[tlaplus] Proving eventualities with TLAPS (1.5.0)

Hi,

I am trying to overcome some property-checking limitations of TLC by learning TLAPS, specifically using the unreleased features regarding ENABLED and \cdot.

I am using TLAPM built from source from this commit: https://github.com/tlaplus/tlapm/tree/dc344b6d6e92332ba4a54f4cc86c577a9a137ecd (From the master branch, but not the latest commit)

I have experience with Coq and I think I understand the general idea of how to use TLAPS, up to the PTL/sl4 solver. I'm not sure what proof rules and axioms it has access to and most results I found online are 2+ years old so they focus on proving safety, without ENABLED usage.

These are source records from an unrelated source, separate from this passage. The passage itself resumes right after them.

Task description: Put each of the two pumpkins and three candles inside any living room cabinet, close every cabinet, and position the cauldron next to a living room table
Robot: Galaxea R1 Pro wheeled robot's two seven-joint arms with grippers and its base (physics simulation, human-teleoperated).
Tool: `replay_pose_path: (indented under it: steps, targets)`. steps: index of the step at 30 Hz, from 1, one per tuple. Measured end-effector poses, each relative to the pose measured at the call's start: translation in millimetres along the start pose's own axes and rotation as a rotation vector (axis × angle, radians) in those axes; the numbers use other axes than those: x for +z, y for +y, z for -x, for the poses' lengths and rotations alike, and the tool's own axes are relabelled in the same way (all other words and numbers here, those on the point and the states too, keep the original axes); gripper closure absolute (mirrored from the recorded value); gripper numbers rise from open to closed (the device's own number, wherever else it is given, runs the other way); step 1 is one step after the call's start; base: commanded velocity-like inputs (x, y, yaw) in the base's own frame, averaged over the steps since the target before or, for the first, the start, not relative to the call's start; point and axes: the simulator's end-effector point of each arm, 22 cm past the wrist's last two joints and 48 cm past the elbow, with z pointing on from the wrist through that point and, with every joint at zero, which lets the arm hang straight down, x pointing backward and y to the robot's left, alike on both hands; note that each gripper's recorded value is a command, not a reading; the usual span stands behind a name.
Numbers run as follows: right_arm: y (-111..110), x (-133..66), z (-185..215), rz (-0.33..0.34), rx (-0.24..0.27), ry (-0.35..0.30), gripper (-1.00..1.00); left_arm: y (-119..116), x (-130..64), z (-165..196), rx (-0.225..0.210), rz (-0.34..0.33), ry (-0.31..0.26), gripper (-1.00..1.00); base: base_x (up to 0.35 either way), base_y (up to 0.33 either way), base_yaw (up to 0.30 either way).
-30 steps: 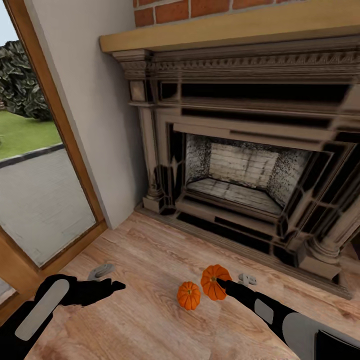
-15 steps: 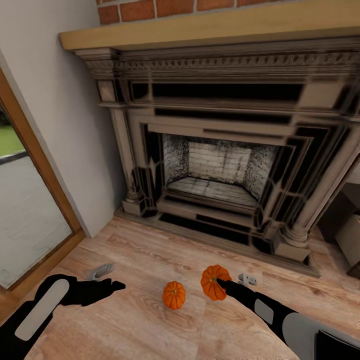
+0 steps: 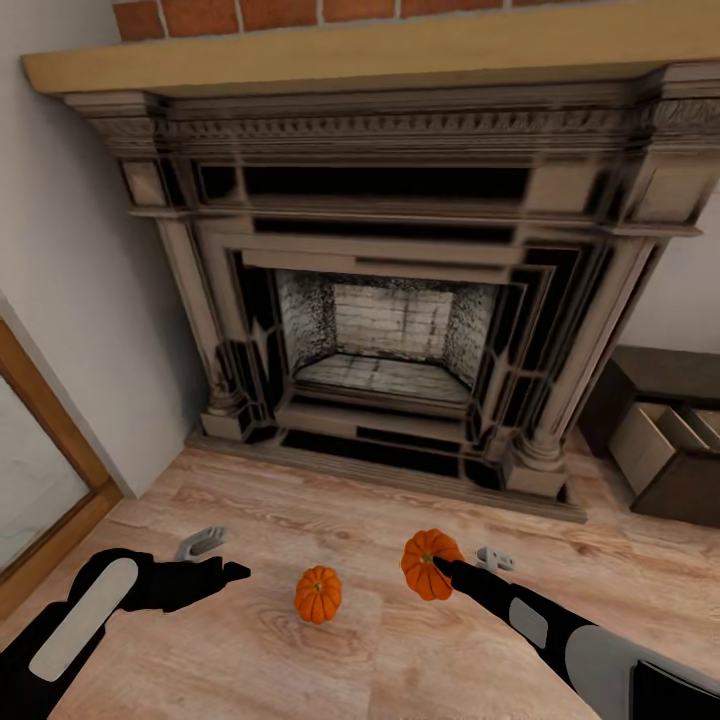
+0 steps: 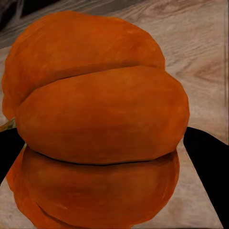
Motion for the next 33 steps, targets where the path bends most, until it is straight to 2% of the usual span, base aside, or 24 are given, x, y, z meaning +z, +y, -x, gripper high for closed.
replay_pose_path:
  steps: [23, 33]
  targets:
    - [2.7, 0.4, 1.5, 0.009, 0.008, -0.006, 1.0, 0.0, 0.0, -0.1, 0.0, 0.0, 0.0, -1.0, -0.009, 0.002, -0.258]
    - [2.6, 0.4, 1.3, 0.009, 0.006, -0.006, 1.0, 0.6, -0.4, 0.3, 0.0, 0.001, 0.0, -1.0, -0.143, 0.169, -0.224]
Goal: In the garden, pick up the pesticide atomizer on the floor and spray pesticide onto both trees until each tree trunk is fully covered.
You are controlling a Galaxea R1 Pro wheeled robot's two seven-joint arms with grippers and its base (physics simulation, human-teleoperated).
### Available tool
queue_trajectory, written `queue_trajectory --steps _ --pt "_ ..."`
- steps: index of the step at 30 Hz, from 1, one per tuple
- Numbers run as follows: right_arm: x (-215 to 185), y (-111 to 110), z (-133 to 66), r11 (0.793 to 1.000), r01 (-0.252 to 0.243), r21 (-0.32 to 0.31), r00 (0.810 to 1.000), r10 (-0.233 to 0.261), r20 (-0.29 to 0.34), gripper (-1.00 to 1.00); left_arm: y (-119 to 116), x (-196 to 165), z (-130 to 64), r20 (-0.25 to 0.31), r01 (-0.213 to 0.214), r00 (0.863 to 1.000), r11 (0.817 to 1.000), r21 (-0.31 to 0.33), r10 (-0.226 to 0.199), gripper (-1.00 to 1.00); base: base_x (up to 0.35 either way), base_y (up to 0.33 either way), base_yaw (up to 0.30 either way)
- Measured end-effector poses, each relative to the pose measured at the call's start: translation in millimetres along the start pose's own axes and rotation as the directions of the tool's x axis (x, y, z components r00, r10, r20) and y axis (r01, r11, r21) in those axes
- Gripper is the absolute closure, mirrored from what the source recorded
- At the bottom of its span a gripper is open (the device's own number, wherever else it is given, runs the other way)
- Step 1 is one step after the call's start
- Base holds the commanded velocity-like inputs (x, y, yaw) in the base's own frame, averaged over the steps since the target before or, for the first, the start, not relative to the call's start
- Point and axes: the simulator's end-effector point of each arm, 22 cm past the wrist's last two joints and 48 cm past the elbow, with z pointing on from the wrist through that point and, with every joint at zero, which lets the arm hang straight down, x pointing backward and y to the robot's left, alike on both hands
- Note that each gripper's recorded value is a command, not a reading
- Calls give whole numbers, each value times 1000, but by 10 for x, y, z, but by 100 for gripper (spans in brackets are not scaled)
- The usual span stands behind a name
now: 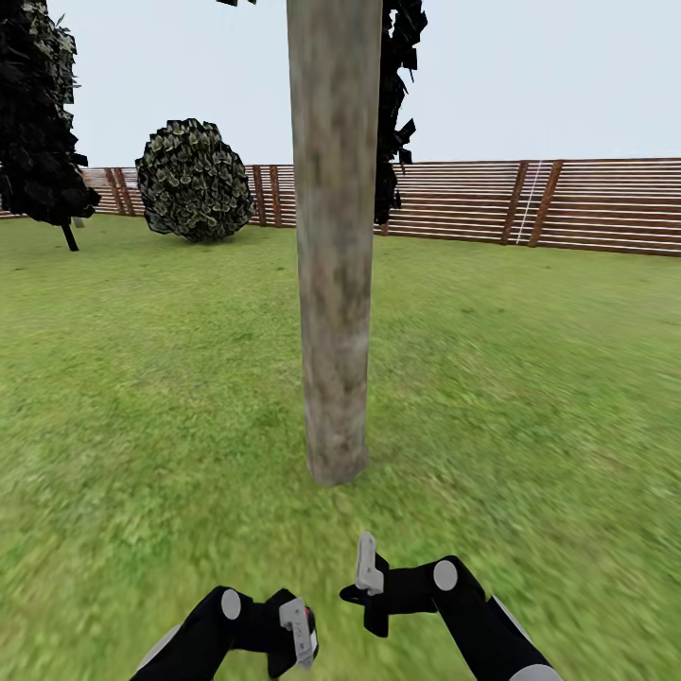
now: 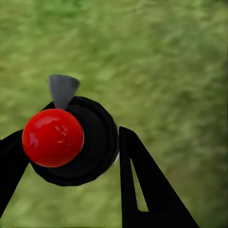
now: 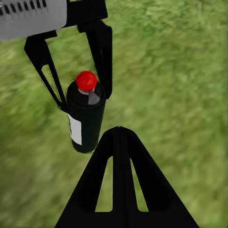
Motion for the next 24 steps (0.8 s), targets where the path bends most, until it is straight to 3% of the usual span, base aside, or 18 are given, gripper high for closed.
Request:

For a concrete example, see this module which is inspired by https://github.com/tlaplus/tlapm/blob/dc344b6d6e92332ba4a54f4cc86c577a9a137ecd/examples/SimpleEventually.tla

--------------------------- MODULE RingEventually ---------------------------
EXTENDS TLAPS

VARIABLE x
Init == x = "red"
Next ==
\/ (x = "red" /\ x' = "blue")
\/ (x = "blue" /\ x' = "green")
\/ (x = "green" /\ x' = "blue")

Spec == Init /\ [][Next]_x /\ WF_x(Next)

TypeOK == x \in {"red", "green", "blue"}

LEMMA TypeSafety == Spec => []TypeOK
PROOF
<1> USE DEF TypeOK
<1>1. Init => TypeOK
BY DEF Init
<1>2. ASSUME TypeOK /\ [Next]_x
PROVE TypeOK'
BY <1>2 DEF Next
<1> QED
BY <1>1, <1>2, PTL DEF Spec

LEMMA Spec => <>(x = "red")
PROOF BY PTL DEF Spec, Init

\* The QED step fails
THEOREM Spec => <>(x = "blue")
PROOF
<1>1. (Init /\ [][Next]_x) => []TypeOK
<2>1. Init => TypeOK
BY DEF Init, TypeOK
<2>2. ASSUME TypeOK /\ [Next]_x
PROVE TypeOK'
BY <2>2 DEF TypeOK, Next
<2> QED
BY <2>1, <2>2, PTL
<1>2. ASSUME TypeOK /\ Init
PROVE ENABLED <<Next>>_x
BY <1>2, ExpandENABLED DEF Init, Next
<1>3. ASSUME Init /\ <<Next>>_x
PROVE (x = "blue")'
BY <1>3 DEF Init, Next
<1> QED \* failed
BY <1>1, <1>2, <1>3, PTL DEF Spec, Init

(*

The proof state at the failing QED:

ASSUME NEW VARIABLE x,
x = "red" /\ [][Next]_x => []TypeOK ,
ASSUME TypeOK /\ x = "red" (* non-[] *)
PROVE ENABLED <<Next>>_x ,
ASSUME x = "red" /\ <<Next>>_x (* non-[] *)
PROVE (x = "blue")' ,
TRUE
PROVE x = "red" /\ [][Next]_x /\ (WF_(x) (Next)) => <>(x = "blue")
*)

\* How should this proof be structured?
THEOREM Spec => <>(x = "green")
PROOF OMITTED

\* And my actual goal: how should _this_ proof be structured?
THEOREM Spec => []<>(x = "red")
PROOF OMITTED

=============================================================================

There are three theorems that I think are within reach for TLAPS but I don't know what PTL would need to prove them.

THEOREM Spec => <>(x = "blue") \* Witness: after one non-stuttering action, it will be blue

THEOREM Spec => <>(x = "green") \* Witness: after two non-stuttering actions, it will be green

THEOREM Spec => []<>(x = "red") \* Depending on the current state, the witness would be zero/one/two non-stuttering actions

Any hints on how I could approach these?